▸ Exercise requirements
Select from the data all lines with the word "table".

Dataset items:

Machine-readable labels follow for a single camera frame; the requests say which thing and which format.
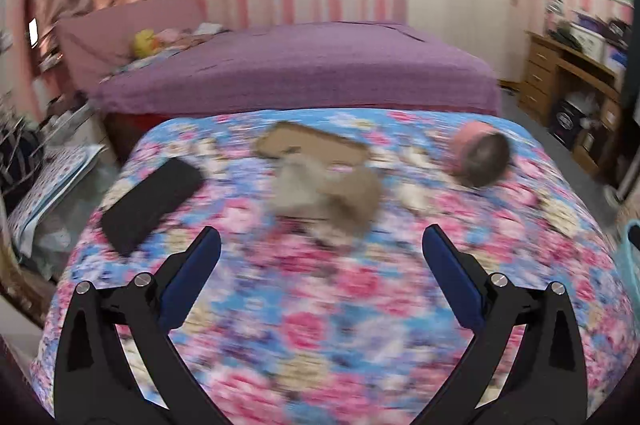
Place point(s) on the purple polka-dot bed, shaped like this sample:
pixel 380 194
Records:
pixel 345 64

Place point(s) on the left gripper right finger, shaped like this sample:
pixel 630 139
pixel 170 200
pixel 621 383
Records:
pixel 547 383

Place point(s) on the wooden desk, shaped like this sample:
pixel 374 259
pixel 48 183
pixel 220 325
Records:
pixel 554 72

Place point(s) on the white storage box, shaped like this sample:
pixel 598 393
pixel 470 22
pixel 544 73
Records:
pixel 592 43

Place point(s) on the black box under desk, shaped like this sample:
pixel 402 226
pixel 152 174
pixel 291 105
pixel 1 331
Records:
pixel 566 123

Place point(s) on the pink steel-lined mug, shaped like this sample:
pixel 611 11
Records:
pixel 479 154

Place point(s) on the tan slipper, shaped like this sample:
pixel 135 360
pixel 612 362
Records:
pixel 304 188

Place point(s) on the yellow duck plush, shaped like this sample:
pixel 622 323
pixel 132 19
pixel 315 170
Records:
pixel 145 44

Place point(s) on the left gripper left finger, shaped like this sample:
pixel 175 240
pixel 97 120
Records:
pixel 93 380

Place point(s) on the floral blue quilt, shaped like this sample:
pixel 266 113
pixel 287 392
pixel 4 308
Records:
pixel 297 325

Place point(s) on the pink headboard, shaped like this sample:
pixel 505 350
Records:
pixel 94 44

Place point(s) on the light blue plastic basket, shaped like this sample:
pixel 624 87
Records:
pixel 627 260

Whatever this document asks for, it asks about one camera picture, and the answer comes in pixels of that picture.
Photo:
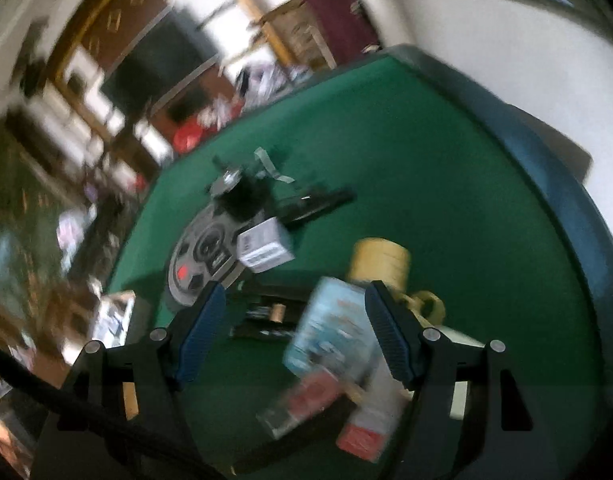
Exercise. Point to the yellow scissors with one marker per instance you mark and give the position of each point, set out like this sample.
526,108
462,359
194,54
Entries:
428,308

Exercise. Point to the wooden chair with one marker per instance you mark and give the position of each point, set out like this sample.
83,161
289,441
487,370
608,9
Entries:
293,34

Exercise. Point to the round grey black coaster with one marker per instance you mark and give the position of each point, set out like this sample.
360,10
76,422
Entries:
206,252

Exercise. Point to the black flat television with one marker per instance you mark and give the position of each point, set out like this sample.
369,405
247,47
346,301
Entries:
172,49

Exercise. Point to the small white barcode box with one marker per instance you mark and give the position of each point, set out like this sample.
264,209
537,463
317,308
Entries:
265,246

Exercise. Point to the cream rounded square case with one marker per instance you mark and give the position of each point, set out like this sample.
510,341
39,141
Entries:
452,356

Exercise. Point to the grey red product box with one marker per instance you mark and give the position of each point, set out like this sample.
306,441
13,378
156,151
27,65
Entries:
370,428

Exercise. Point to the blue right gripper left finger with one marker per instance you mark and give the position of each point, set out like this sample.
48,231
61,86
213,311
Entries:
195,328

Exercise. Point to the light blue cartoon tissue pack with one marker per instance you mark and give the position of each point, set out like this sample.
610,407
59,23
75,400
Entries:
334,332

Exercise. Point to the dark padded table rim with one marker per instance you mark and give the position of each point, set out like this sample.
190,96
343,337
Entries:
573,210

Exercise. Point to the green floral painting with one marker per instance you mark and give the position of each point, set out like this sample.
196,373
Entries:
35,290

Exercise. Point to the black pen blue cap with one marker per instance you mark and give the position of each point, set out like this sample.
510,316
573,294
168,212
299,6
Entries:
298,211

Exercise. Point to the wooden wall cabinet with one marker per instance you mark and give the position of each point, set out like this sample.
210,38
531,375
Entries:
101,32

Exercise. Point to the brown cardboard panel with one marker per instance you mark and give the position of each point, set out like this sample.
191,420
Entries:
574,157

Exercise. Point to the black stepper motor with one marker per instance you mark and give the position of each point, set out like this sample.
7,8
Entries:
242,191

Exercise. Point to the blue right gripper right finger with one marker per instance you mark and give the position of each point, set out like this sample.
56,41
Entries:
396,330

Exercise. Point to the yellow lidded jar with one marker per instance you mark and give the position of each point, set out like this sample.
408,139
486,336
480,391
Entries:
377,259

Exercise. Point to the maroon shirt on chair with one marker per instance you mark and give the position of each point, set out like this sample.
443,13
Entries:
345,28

--

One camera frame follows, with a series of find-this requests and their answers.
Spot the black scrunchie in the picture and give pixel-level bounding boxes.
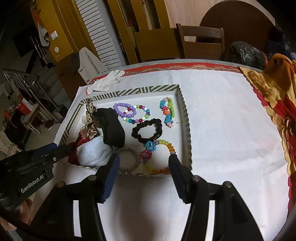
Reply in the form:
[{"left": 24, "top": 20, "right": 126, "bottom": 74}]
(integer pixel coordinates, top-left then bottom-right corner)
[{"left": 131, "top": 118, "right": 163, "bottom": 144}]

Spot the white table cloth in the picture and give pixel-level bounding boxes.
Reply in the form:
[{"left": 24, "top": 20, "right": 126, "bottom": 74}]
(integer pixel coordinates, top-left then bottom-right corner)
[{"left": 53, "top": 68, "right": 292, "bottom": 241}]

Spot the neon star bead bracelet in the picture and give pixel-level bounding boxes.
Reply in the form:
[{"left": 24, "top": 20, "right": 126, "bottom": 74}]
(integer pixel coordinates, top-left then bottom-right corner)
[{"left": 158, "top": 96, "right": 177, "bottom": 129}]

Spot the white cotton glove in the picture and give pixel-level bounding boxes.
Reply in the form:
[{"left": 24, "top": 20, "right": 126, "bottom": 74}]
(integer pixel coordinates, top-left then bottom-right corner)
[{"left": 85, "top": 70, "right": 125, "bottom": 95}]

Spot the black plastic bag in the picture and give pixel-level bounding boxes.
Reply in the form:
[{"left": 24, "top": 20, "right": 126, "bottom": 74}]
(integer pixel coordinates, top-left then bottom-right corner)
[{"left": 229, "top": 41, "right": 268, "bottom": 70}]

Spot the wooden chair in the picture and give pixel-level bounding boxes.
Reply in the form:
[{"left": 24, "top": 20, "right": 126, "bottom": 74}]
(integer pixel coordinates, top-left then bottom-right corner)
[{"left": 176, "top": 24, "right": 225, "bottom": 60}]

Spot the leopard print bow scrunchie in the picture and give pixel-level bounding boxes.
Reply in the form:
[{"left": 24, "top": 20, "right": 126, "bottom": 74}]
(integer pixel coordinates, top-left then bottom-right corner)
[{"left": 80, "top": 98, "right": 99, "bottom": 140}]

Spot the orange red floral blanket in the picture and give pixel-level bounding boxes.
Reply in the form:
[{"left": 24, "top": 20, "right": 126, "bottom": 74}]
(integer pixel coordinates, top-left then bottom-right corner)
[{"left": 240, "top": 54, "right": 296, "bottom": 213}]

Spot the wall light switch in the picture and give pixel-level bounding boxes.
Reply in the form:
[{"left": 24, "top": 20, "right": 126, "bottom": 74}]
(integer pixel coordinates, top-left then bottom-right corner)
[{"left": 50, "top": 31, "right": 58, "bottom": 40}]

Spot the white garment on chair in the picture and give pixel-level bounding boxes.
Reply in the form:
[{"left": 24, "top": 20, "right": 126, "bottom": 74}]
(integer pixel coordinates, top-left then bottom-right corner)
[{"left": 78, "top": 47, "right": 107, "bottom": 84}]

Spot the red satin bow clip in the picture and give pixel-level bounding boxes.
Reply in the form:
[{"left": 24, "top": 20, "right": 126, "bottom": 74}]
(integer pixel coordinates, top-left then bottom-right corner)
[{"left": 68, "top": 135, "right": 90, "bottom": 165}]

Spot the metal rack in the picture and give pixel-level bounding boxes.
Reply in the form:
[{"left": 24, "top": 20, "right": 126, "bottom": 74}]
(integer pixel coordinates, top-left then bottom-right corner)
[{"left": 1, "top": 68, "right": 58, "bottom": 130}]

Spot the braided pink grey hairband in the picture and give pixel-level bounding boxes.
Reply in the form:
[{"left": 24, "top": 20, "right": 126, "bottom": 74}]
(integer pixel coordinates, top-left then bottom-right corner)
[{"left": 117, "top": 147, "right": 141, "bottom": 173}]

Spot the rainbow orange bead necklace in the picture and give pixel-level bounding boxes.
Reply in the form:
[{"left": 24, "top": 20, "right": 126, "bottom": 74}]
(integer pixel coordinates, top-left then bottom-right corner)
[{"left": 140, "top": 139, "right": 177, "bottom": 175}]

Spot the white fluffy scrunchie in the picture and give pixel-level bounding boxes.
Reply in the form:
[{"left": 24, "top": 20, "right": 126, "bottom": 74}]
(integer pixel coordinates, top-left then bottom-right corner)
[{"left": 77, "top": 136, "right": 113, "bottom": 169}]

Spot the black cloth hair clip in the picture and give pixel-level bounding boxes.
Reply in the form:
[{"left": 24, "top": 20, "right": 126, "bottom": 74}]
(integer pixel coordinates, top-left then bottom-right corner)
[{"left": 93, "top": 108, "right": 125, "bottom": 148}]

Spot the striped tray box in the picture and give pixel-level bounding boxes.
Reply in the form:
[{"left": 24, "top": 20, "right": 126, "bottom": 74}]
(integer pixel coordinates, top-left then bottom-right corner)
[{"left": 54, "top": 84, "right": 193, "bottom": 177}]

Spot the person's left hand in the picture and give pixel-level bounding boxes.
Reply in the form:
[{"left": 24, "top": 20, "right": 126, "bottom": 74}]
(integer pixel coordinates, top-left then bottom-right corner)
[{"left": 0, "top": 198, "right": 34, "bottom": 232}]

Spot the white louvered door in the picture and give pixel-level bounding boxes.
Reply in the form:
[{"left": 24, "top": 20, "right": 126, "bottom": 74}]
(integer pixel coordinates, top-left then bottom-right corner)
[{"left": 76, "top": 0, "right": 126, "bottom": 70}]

...

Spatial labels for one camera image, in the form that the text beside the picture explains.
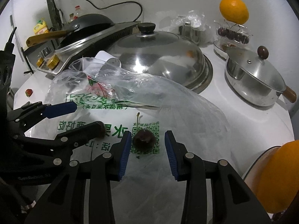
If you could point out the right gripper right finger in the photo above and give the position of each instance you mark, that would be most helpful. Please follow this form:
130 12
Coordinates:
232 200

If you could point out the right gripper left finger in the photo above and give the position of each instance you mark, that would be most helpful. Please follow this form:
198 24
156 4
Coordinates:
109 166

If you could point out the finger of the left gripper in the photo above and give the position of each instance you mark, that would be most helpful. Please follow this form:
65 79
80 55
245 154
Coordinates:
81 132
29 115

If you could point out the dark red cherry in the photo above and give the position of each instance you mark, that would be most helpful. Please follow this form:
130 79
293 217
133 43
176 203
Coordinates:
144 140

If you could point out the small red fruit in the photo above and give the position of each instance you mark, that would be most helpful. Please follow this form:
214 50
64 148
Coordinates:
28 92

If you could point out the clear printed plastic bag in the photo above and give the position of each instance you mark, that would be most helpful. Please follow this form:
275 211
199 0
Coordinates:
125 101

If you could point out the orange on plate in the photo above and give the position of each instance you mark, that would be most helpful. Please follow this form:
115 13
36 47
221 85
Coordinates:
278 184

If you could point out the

▸ Finished task
Exercise. Point to the dark padded table rim with one marker per instance you mark and give the position of each point, set out like this sample.
Spot the white table cloth in the picture and give pixel-level bounding boxes.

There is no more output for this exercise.